My activity just before the presentation was much more limited. I wrote a few notes to organize my thoughts, but I only used them as a set list and not for substance. I watched the famous “F—it, we’ll do it live” clip right before signing on for a last little pep talk. Then I did the thing. Someday soon I’ll watch the recording and turn into my own harshest critic, but I’ll save that exercise for a few weeks after there is more distance from the event itself.

A Global Practice but Few Local Breakthroughs

Yesterday, there was a major event for the local startup scene hosted by a publication that covers all things startups and early stage companies in the Triangle. It was an all-day affair. This was the sort of event that mixes people wanting to start businesses, people working in new businesses, people looking to invest in businesses, and people who provide services to new businesses. There were even keynotes from people who built and successfully sold some larger businesses. The event was about a six minute walk from my apartment. And… I only attended a few of the panels during the morning and chose to skip out on the afternoon to attend other meetings. I didn’t make any new connections; my heart just wasn’t in it.

Also yesterday, before I even ate breakfast, I had a meeting with a prospective client in Singapore and had another meeting with a prospective client in Dubai. Both of these meetings were through referrals from other people in the growing network of service providers facilitating the purchase and sale of digital businesses, and I have a verifiable expertise in guiding clients through exactly the sort of transactions that these prospects are pursuing.

Somehow, both of those things are part of my normal working life. As I’ve quipped on more than one occasion, we’ve had more clients in Australia than in North Carolina at Barlow & Williams.

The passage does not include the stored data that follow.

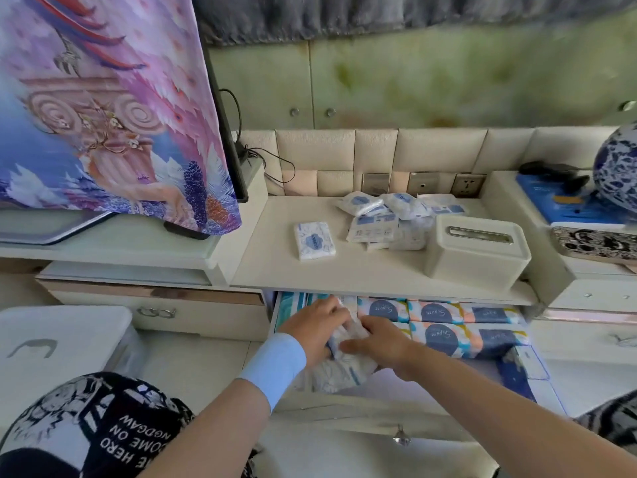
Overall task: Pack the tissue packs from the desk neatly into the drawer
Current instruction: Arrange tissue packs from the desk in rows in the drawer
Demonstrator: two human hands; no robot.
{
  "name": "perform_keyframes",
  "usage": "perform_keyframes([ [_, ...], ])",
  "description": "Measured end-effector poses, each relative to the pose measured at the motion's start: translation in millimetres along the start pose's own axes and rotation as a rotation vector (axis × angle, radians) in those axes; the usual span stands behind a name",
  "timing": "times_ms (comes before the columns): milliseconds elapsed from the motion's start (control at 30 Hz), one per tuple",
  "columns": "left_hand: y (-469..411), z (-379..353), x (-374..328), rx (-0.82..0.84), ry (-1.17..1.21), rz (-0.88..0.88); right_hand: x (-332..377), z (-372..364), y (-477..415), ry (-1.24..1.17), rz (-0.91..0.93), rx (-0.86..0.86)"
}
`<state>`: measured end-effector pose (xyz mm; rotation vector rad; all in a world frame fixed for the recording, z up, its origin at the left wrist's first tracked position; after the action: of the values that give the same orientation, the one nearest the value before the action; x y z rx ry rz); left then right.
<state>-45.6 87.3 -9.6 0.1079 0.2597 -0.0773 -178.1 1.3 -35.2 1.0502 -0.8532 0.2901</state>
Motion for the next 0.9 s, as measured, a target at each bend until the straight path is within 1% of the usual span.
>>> perform_keyframes([
  [67,-1,0,6,0.070,0.022,0.071,-3,0,-7,0.001,-0.010,-0.030],
  [133,2,1,16,0.113,0.050,0.191,-5,5,-15,0.081,-0.027,-0.148],
  [200,8,1,27,0.098,0.107,0.310,-7,14,-20,0.302,-0.044,-0.272],
  [233,11,1,34,0.080,0.129,0.355,-8,19,-21,0.429,-0.056,-0.297],
  [300,14,-1,45,0.036,0.176,0.426,-12,21,-22,0.638,-0.074,-0.265],
  [367,15,-1,52,-0.010,0.255,0.492,-19,18,-24,0.700,-0.130,-0.197],
  [467,13,-2,52,-0.043,0.368,0.538,-28,4,-28,0.635,-0.235,-0.132],
  [567,9,-7,47,-0.027,0.367,0.547,-37,-18,-40,0.539,-0.179,-0.141],
  [633,10,-11,45,-0.042,0.368,0.561,-42,-33,-44,0.368,-0.179,-0.089],
  [700,14,-15,47,-0.062,0.397,0.594,-44,-43,-45,0.165,-0.231,0.018],
  [733,16,-15,48,-0.074,0.417,0.610,-42,-45,-44,0.098,-0.254,0.070],
  [767,18,-15,50,-0.087,0.436,0.628,-42,-46,-46,0.083,-0.276,0.091],
  [800,20,-15,52,-0.103,0.458,0.645,-40,-45,-46,0.078,-0.286,0.089],
  [900,21,-14,56,-0.132,0.525,0.698,-39,-42,-50,0.095,-0.250,0.006],
])
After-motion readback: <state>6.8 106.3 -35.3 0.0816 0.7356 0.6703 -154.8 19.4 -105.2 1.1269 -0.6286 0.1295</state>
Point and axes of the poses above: each hand's wrist, its own y-axis away from the middle knuckle, its own z-axis out of the back of the hand, x = y × z, the point moved 3 cm from there along -y, towards the middle knuckle, and after that the axes turned 10 degrees about -z, right-handed, at the moved point
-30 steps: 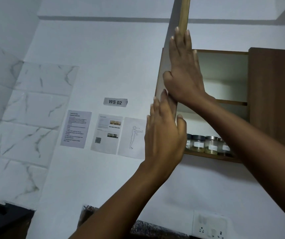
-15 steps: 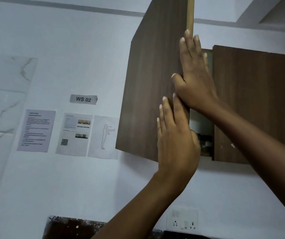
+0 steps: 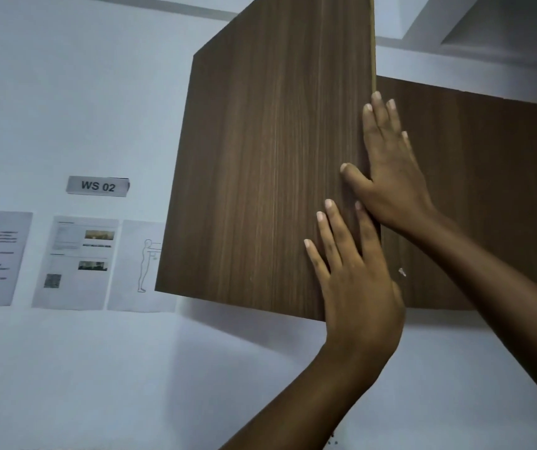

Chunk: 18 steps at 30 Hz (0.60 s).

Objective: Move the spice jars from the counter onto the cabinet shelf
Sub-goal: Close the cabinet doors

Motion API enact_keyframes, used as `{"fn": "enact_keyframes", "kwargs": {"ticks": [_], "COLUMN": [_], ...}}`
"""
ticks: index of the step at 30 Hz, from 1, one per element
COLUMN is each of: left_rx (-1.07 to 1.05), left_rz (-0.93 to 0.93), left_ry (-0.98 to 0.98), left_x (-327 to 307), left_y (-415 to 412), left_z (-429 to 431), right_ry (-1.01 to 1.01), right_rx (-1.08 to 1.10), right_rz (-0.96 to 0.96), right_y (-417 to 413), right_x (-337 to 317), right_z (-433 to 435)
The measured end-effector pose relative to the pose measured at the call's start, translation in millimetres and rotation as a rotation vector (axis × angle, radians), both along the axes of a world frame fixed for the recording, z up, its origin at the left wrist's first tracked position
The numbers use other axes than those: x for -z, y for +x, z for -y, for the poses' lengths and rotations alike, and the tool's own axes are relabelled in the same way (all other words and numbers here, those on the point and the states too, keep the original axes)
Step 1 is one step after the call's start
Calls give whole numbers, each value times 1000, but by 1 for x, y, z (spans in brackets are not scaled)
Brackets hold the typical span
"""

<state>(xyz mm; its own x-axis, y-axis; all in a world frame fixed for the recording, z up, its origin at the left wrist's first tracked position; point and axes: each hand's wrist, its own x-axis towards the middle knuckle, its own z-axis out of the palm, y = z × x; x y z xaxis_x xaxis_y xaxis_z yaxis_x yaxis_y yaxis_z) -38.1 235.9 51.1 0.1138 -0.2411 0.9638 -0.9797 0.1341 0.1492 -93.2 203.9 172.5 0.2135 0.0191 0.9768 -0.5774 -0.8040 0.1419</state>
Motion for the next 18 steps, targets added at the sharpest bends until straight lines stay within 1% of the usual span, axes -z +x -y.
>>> {"fn": "enact_keyframes", "kwargs": {"ticks": [6,11,18], "left_rx": [-217,-314,-411], "left_rz": [27,30,38], "left_ry": [-142,-133,-101], "left_x": [7,8,8], "left_y": [-8,-10,-7], "left_z": [68,111,163], "right_ry": [29,47,89], "right_rx": [46,50,-25], "right_rz": [4,11,31], "right_y": [-6,-5,3], "right_x": [3,6,11], "right_z": [46,86,141]}}
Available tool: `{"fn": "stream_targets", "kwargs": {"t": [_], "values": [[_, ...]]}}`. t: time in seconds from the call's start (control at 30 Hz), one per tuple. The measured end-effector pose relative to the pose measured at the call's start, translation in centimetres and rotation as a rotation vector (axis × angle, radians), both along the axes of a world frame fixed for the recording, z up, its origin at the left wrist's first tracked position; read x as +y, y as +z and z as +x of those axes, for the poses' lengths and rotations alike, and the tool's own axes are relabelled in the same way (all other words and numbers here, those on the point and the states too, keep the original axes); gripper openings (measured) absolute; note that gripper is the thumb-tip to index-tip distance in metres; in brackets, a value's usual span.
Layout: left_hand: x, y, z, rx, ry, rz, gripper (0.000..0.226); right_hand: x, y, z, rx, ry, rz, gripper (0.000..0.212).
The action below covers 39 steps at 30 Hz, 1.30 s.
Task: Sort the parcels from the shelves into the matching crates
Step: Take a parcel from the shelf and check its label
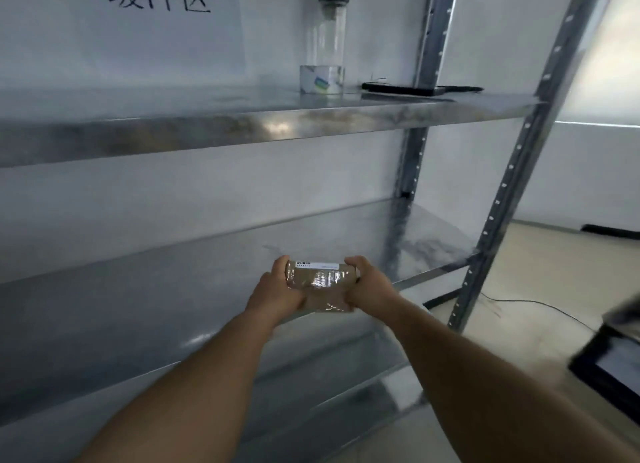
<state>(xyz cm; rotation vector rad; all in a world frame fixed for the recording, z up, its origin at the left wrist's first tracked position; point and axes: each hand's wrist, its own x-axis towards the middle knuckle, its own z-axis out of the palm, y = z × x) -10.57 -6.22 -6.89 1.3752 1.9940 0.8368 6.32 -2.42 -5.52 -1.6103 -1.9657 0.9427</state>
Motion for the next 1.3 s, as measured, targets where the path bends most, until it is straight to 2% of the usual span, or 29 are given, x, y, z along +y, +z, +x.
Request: {"fn": "stream_targets", "kwargs": {"t": [0.13,0.23,0.37,0.43,0.5,0.53,0.6,0.73,0.8,0.87,0.97,1.07,1.13,1.2,1.3], "values": [[2.7,-0.1,7.0,-0.053,-0.051,0.05,0.038,0.6,0.8,6.9,0.071,-0.135,0.012,0.007],[4.3,-0.2,11.8,-0.034,-0.093,0.088,0.027,0.8,0.8,11.6,0.068,-0.237,0.049,0.029],[5.6,-0.6,17.5,-0.005,-0.173,0.099,0.021,1.1,-0.5,17.1,0.041,-0.399,0.082,0.007],[6.2,-0.8,19.8,-0.031,-0.221,0.085,0.024,1.1,-1.1,19.4,0.124,-0.455,0.058,0.036],[7.0,-1.0,21.7,-0.058,-0.295,0.064,0.052,1.1,-1.5,21.3,0.175,-0.488,0.059,0.076],[7.4,-1.1,22.6,-0.059,-0.343,0.055,0.068,1.1,-1.6,22.2,0.198,-0.51,0.057,0.088],[8.5,-1.6,24.1,-0.053,-0.439,0.044,0.077,1.5,-2.1,23.8,0.237,-0.561,0.036,0.093],[11.4,-2.9,26.8,-0.11,-0.517,0.016,0.065,2.4,-2.8,26.8,0.227,-0.631,0.033,0.087],[13.1,-3.2,28.5,-0.192,-0.525,0.014,0.046,3.1,-3.0,28.0,0.201,-0.663,0.036,0.069],[14.7,-2.9,30.2,-0.244,-0.531,0.038,0.023,4.1,-3.1,29.2,0.197,-0.701,0.024,0.041],[17.3,-2.1,32.7,-0.226,-0.55,0.049,0.025,6.0,-2.7,31.0,0.267,-0.818,0.027,0.025],[19.9,-2.0,34.6,-0.243,-0.589,0.037,0.015,7.6,-2.2,32.8,0.251,-0.882,0.045,0.011],[21.6,-2.3,35.8,-0.285,-0.63,0.039,0.021,8.4,-2.1,33.8,0.24,-0.887,0.042,0.014],[22.8,-2.5,37.1,-0.347,-0.687,0.037,0.037,8.9,-2.0,34.7,0.228,-0.9,0.047,0.02],[24.0,-3.1,38.9,-0.337,-0.795,0.063,0.053,9.4,-2.3,36.2,0.259,-0.944,0.048,0.027]]}}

That was never part of my vision when I imagined my work life, but that’s the reality based on the practice we’ve built so far. It’s a reality that has its benefits—I can work from anywhere with an internet connection and increasingly wherever I go in the world I can reach out to someone I’ve worked with for local recommendations. It has also come with costs. It’s been almost five years now since I had coworkers in the same physical space, for example, and water cooler talk doesn’t work as well over zoom.

I haven’t entirely given up on working with startups and founders locally. It may never be in a paid capacity, but I have still contemplated posting up at the coworking space and hosting in-person, impromptu office hours. Or formalizing it more and having the coworking space implement signups. I should probably just try it one afternoon a week for a couple of weeks and see what happens. It could be an exercise in frustration and futility, or maybe I’ll make genuine connections and help a few people along the way.